(RECORD EXTRACTS begins)

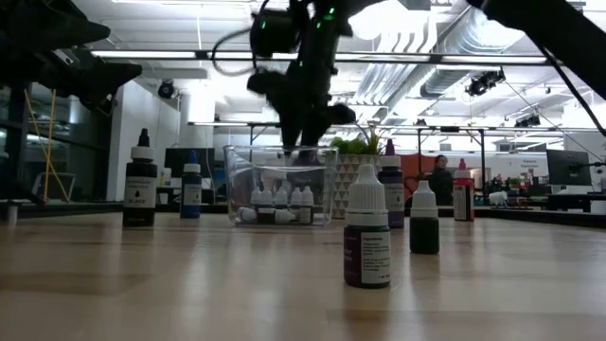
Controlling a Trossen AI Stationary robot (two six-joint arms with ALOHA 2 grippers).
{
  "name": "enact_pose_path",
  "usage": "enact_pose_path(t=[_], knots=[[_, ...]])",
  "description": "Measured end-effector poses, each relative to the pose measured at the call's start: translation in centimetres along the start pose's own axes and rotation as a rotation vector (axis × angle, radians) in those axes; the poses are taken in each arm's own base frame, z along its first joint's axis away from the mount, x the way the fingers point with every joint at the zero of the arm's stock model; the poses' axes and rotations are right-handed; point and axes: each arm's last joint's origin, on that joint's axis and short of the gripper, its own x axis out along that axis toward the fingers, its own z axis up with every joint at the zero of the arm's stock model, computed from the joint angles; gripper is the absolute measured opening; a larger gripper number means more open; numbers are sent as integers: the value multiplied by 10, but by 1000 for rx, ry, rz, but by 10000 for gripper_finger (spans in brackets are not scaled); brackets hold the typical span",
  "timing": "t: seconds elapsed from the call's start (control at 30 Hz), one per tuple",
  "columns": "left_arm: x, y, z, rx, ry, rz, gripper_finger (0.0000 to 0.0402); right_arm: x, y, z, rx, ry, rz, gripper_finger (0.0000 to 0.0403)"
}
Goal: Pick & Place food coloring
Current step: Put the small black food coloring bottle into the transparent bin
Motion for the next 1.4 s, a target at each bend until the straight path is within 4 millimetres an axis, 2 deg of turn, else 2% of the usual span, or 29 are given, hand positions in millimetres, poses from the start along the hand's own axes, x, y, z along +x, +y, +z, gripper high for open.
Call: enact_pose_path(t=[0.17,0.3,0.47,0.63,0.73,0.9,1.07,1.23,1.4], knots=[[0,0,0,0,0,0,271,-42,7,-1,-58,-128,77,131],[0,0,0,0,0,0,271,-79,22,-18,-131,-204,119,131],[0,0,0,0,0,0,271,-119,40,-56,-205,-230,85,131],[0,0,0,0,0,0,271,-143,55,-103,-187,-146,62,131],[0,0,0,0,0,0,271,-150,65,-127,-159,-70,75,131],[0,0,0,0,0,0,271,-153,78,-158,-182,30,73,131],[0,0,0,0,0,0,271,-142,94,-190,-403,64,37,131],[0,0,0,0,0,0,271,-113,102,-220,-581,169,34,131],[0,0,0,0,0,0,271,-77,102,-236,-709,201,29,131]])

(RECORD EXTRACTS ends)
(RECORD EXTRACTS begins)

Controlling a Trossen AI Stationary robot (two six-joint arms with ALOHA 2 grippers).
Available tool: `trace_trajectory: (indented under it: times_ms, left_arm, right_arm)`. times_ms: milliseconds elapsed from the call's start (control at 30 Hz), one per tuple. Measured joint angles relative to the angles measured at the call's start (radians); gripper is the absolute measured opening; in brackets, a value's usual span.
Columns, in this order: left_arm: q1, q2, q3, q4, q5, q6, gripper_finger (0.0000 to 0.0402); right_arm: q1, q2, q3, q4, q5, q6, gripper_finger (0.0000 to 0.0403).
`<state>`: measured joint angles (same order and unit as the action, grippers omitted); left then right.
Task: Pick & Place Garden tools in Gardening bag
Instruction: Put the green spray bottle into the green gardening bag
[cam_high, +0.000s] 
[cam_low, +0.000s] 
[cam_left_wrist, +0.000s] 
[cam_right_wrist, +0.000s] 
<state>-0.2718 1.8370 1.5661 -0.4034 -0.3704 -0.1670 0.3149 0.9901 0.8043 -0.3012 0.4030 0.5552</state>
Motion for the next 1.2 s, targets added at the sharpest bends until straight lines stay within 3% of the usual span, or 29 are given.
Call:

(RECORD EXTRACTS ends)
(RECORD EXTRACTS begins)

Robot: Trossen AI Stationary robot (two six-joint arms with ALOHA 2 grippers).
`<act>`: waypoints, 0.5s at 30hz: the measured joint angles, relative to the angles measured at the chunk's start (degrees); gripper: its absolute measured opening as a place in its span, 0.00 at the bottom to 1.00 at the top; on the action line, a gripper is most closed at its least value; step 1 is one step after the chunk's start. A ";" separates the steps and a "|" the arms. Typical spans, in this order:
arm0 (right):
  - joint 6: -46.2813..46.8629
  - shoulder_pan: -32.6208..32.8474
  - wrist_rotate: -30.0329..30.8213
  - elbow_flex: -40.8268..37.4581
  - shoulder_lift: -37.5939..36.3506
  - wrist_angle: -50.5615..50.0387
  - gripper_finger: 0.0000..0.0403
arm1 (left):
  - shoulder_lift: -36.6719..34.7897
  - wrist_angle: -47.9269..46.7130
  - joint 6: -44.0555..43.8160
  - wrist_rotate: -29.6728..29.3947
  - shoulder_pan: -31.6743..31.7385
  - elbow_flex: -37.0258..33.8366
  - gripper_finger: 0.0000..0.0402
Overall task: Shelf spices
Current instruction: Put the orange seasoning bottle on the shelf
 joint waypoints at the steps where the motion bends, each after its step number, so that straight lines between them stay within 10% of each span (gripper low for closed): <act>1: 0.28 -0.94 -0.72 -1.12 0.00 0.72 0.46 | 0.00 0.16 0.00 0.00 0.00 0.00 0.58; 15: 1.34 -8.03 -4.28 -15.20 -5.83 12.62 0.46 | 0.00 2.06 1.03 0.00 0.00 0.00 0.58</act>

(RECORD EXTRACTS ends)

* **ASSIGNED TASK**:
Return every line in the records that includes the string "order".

* **THE COMPLETED TASK**:
Columns, in this order: left_arm: q1, q2, q3, q4, q5, q6, gripper_finger (0.0000 to 0.0402); right_arm: q1, q2, q3, q4, q5, q6, gripper_finger (0.0000 to 0.0403).
`<state>`: measured joint angles (same order and unit as the action, grippers omitted); left then right.
`<act>`: waypoints, 0.5s at 30hz: the measured joint angles, relative to the angles measured at the chunk's start (degrees); gripper: its absolute measured opening as a place in its span, 0.00 at the bottom to 1.00 at the top; on the action line, a gripper is most closed at its least value; step 1 is one step after the chunk's start. A ";" separates the steps and a "|" the arms. Typical spans, in this order:

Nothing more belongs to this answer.